### Exercise
Your task is to retype the listing word for word.

### Provided material
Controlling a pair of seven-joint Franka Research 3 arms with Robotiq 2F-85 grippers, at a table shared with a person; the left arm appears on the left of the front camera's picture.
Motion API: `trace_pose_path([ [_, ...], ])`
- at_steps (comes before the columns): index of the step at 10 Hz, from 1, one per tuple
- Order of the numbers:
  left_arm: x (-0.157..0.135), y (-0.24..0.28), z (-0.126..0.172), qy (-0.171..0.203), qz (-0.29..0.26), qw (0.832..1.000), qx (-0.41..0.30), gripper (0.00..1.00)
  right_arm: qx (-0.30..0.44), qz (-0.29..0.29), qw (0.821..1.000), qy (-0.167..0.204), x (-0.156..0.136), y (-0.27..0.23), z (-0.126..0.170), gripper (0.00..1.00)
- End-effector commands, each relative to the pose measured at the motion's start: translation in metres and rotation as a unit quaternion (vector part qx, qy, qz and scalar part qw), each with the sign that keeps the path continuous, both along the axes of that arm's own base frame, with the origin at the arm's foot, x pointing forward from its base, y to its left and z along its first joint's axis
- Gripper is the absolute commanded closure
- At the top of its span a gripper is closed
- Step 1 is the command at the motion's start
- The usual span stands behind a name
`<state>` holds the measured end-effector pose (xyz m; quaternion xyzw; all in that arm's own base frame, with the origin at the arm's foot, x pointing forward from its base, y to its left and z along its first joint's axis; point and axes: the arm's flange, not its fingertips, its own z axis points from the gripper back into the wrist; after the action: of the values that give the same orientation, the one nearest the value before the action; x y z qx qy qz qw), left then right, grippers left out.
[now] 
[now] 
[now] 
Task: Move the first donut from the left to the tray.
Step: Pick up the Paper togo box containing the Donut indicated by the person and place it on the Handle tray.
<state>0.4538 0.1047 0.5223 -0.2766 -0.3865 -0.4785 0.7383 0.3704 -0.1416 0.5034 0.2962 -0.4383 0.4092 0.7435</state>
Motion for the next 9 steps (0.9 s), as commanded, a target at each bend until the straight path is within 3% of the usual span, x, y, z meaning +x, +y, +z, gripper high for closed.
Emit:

### Written solution
Controlling a pair of seven-joint Franka Research 3 arms with Robotiq 2F-85 grippers, at a table shared with a person; the left arm appears on the left of the front camera's picture.
Motion API: `trace_pose_path([ [_, ...], ])`
- at_steps (comes before the columns): index of the step at 10 Hz, from 1, one per tuple
- Order of the numbers:
  left_arm: x (-0.157..0.135), y (-0.24..0.28), z (-0.126..0.172), qy (-0.171..0.203), qz (-0.29..0.26), qw (0.832..1.000), qx (-0.41..0.30), gripper (0.00..1.00)
  right_arm: qx (-0.30..0.44), qz (-0.29..0.29), qw (0.821..1.000), qy (-0.167..0.204), x (-0.156..0.136), y (-0.27..0.23), z (-0.126..0.170), gripper (0.00..1.00)
- End-effector commands, each relative to the pose measured at the motion's start: translation in metres and rotation as a unit quaternion (vector part qx, qy, qz and scalar part qw), each with the sign that keeps the path continuous, both along the axes of that arm's own base frame, with the origin at the arm's foot, x pointing forward from its base, y to its left and z along its first joint's axis
- Gripper is the absolute commanded closure
- At the top of its span a gripper is closed
- Step 1 is the command at the motion's start
- The usual span stands behind a name
`<state>` holds the measured end-effector pose (xyz m; quaternion xyzw; all in that arm's own base frame, with the origin at the arm's foot, x pointing forward from its base, y to its left and z along its first joint's axis; point and axes: the arm's flange, not its fingertips, its own z axis points from the gripper back into the wrist; after the action: of the values that give the same orientation, the one nearest the value before the action; x y z qx qy qz qw), left then right, grippers left out.
[now] 
[now] 
[now] 
Task: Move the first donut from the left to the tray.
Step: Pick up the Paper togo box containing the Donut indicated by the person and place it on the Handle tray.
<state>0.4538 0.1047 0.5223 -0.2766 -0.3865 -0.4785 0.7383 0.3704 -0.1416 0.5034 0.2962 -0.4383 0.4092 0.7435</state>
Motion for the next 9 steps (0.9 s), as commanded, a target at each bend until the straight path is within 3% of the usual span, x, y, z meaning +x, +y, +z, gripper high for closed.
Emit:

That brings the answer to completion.